“Rolling forward” at startup can take a long time, and is not interruptible #11600
issue rebroad openend this issue on November 3, 2017-
rebroad commented at 3:10 pm on November 3, 2017: contributorbitcond is spending hours “Rolling forward” upon startup, seemingly reprocessing blocks that were previously processed. There have been reports of this happening since July on stackexchange and reddit, so I thought it time an issue was raised, given it’s still happening in V0.15.1.
-
TheBlueMatt commented at 3:16 pm on November 3, 2017: contributorThis happens when bitcoind isnt allowed to shut down cleanly after connecting many blocks with a large dbcache. Ideally we’d have a mechanism for background flushing the cache to disk so that we dont end up in this state, but if you do a full, normal, clean shutdown, this shouldn’t happen.
-
rebroad commented at 3:26 pm on November 3, 2017: contributorit looks like bitcoind does not respond to a kill request during these hours - so it’s not possible to shut down cleanly…
-
TheBlueMatt commented at 3:53 pm on November 3, 2017: contributorAh, well I meant shutdown cleanly prior to the “roll forward”, but, indeed, it looks like there is an issue here in that the “roll forward” doesn’t allow shutdown in the middle of it.
-
laanwj added the label UTXO Db and Indexes on Nov 8, 2017
-
laanwj added the label Validation on Nov 8, 2017
-
laanwj renamed this:
hours spent "Rolling forward"
"Rolling forward" at startup can take a long time, and is not interruptible
on Nov 8, 2017 -
snobu commented at 9:31 pm on November 27, 2017: noneOutside of making sure the system always allows
bitcoind
to cleanly exit, is there maybe a workaround for those times the infrastructure just slips from underneath you? -
mecampbellsoup commented at 8:54 pm on May 4, 2018: none
In my case, I had a very large
dbcache=6144
and left my machine unattended at which point it ran out of battery and had a very un-clean exit 😆So for the past day or so
bitcoind
has been ‘rolling forward’ all the blocks it was processing, most of which resided in the potentially-tainted DB cache:Since I can’t
bitcoin-cli stop
until this resync completes, is it safe to killbitcoind
, i.e. will I lose all the work that’s been done so far to roll these blocks forward? Or is each block being processed and written to disk (is that the definition of ‘rolling forward’)? Any links to source code would be appreciated! 😄 -
rbndg commented at 1:46 am on May 6, 2018: noneI had the same issue and I did exit and it was fine after I reopened the bitcoind. However bitcoind will continue to roll forward after reopening
-
Sjors commented at 4:39 pm on June 9, 2018: memberI just ran into this rolling forward issue after running out of memory, although when that same machine ran out of memory earlier it just started syncing the regular way from where it left off. This rolling forward also seems to be 5x slower per block than the sync was (update: actually, it speeds up after a few minutes).
-
ccdle12 commented at 9:48 am on June 16, 2018: contributorsame issue, testing a fault tolerant node in the cloud and spinning it back up after a forced crash using a persisted datadir. The resync has to complete before calling bitcoind or bitcoin-cli to stop. Just wondering if there could be a mechanism to improve the resync?
-
StayCoolDK commented at 9:15 am on July 11, 2018: noneI’ve also had this issue. Recently i’ve experienced that it’s getting harder to shutdown Bitcoin Core. The debug.log stops when the mempool is dumped, forcing me to do a “unclean shutdown”, forcing the rolling forwards of blocks. Why is it so hard to shutdown Bitcoin Core cleanly, and why is there no appropriate feedback to what is happening? I’m running it on the newest MacOS, version 0.16.1.
-
Sjors commented at 10:48 am on July 11, 2018: member
How long did you wait? How big is your dbcache? The database cache is flushed to disk after that mempool log message, and it can take a while if you synced many new blocks.
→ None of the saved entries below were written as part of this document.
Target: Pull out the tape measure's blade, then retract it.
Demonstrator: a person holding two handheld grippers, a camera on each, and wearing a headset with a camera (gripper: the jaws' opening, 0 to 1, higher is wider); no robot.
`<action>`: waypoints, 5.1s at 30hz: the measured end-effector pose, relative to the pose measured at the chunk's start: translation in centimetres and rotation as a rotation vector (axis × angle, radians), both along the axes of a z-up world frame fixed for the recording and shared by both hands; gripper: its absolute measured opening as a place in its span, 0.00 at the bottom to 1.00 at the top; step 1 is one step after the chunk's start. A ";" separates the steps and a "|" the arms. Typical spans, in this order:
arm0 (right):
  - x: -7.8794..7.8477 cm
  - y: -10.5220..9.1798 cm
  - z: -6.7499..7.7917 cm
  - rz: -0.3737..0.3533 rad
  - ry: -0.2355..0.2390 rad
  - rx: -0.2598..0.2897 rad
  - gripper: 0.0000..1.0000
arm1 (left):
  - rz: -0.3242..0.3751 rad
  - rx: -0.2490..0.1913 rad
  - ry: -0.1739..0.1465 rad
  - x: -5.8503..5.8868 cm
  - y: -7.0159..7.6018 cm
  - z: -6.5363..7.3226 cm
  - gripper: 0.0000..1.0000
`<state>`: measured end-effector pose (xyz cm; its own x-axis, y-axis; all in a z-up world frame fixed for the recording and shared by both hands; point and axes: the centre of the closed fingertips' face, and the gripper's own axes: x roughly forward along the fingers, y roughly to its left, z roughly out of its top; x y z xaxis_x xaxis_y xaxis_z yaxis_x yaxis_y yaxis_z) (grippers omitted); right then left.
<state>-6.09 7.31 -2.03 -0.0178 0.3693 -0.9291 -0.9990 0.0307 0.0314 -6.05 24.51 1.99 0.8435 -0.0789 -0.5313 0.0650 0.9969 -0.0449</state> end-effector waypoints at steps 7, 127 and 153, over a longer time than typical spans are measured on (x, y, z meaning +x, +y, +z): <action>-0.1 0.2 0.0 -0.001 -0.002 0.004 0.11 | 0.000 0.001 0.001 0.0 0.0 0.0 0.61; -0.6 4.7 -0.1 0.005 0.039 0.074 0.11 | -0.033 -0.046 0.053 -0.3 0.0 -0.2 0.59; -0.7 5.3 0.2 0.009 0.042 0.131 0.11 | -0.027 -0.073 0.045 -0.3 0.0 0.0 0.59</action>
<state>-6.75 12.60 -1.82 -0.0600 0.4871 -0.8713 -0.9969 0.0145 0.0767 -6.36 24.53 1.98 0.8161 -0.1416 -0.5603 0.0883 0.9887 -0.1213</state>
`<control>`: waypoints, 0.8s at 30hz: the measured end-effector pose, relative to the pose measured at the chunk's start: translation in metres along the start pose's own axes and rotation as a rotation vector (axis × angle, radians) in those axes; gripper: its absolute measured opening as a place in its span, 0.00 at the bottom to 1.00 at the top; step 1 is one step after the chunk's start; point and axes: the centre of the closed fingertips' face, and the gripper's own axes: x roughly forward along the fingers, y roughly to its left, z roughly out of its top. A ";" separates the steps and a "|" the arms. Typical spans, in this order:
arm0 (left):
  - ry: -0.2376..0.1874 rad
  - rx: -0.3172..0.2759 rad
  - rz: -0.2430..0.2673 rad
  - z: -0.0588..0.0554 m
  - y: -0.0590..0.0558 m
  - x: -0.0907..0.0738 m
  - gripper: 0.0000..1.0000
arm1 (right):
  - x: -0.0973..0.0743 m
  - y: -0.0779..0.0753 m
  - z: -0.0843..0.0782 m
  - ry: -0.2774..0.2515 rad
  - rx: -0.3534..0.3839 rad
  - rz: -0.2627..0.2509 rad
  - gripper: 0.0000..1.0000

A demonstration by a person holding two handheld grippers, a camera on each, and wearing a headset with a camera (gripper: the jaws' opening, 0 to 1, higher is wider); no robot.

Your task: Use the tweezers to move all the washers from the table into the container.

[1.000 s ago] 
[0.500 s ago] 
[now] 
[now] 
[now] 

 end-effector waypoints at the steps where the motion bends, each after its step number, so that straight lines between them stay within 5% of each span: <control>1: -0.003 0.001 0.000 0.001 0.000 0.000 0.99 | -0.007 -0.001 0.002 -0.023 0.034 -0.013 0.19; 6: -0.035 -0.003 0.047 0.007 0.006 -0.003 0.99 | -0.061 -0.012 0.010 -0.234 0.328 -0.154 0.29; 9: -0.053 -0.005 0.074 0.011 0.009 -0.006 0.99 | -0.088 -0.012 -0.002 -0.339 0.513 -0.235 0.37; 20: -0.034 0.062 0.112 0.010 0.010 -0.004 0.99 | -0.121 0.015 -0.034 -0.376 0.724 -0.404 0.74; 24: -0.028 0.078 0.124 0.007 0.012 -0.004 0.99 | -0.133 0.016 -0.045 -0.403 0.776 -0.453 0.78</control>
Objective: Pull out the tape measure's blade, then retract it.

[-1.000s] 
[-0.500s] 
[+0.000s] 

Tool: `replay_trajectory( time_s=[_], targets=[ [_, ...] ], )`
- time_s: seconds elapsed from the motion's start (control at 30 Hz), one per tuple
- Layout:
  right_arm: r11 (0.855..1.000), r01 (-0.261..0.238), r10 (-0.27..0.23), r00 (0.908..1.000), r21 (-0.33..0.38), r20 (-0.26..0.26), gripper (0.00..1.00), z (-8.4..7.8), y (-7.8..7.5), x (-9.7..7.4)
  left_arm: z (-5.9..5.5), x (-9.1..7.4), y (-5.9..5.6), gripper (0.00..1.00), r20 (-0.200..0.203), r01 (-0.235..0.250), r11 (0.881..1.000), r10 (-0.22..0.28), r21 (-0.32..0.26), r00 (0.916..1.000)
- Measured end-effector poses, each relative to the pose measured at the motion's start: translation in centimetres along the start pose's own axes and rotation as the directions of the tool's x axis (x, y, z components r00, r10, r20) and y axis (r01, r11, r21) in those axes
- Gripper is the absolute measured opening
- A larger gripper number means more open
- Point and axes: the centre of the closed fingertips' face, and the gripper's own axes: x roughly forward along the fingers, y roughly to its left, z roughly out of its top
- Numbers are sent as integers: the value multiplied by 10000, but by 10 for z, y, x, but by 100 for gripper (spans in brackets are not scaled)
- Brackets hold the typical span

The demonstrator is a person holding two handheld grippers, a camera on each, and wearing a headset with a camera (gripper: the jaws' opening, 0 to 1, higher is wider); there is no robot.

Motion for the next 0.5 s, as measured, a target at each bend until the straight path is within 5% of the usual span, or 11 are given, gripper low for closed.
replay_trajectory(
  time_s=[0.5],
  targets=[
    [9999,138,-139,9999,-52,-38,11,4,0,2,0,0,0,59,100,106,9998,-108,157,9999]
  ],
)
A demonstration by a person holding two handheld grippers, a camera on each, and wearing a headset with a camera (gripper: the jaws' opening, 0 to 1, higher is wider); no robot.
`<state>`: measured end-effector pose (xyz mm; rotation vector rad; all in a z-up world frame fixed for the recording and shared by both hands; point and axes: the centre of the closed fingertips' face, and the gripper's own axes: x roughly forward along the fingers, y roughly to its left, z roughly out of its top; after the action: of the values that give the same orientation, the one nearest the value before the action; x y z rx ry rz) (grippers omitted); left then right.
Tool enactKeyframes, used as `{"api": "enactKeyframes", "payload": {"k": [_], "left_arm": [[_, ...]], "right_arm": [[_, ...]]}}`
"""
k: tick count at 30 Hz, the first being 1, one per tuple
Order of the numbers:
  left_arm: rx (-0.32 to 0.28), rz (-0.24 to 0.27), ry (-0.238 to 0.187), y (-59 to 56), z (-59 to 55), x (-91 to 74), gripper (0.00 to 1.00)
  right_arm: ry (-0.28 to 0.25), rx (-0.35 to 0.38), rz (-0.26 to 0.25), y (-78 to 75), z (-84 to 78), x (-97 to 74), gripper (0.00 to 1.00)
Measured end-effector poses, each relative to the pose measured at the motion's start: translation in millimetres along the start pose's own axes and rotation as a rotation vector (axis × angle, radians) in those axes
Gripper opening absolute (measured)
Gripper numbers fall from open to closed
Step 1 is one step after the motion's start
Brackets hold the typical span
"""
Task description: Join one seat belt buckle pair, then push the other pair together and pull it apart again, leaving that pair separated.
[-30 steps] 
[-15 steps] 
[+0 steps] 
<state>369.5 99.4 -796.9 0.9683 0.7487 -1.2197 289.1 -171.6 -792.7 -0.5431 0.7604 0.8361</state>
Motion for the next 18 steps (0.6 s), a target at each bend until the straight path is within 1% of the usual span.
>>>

Maybe there should be a log message indicating that it’s ongoing.
-
StayCoolDK commented at 11:18 am on July 11, 2018: noneI waited about an hour. The dbcache is 8000MB. Alright, that’s good to know for future reference, thanks! And i do agree. A log message should indicate that the cache is being flushed to disk.
-
reqshark commented at 3:43 am on September 6, 2018: none
this
bitcoin.conf
file has:0dbcache=16384
so boring, there’s nothing informative, just hella zero padded hashes all damn day…
so what’s the resolution on this one? HODL your roll forward i guess
-
romainPellerin commented at 2:45 pm on September 21, 2018: noneI concur, we are syncing a node with txindex=1, and it takes forever already. So when the node starts rolling forward it adds up… 1 day to roll forward… This must be fixed since it slows down adoption.
-
romainPellerin commented at 9:03 pm on September 21, 2018: noneFor future users who could face the same issue, we solved it by setting:
dbcache=16384
in bitcoin.conf and running our node on an AWS r4.large instance. Solution not accessible to everyone though. -
rraallvv commented at 7:42 pm on October 31, 2018: noneSame problem here, is there some alternative to the official bitcoin daemon? I’m just started to run a full node and had only about 4G of synced data, when the problem showed up, so I’d prefer using something else if possible.
-
mecampbellsoup commented at 8:23 pm on October 31, 2018: none
@rraallvv not to be a jerk but did you Google that?
In addition to btcd, you can use bcoin from purse.io as well: https://bcoin.io/
-
rraallvv commented at 9:54 pm on October 31, 2018: none
@mecampbellsoup Thanks, I’ll give it a try.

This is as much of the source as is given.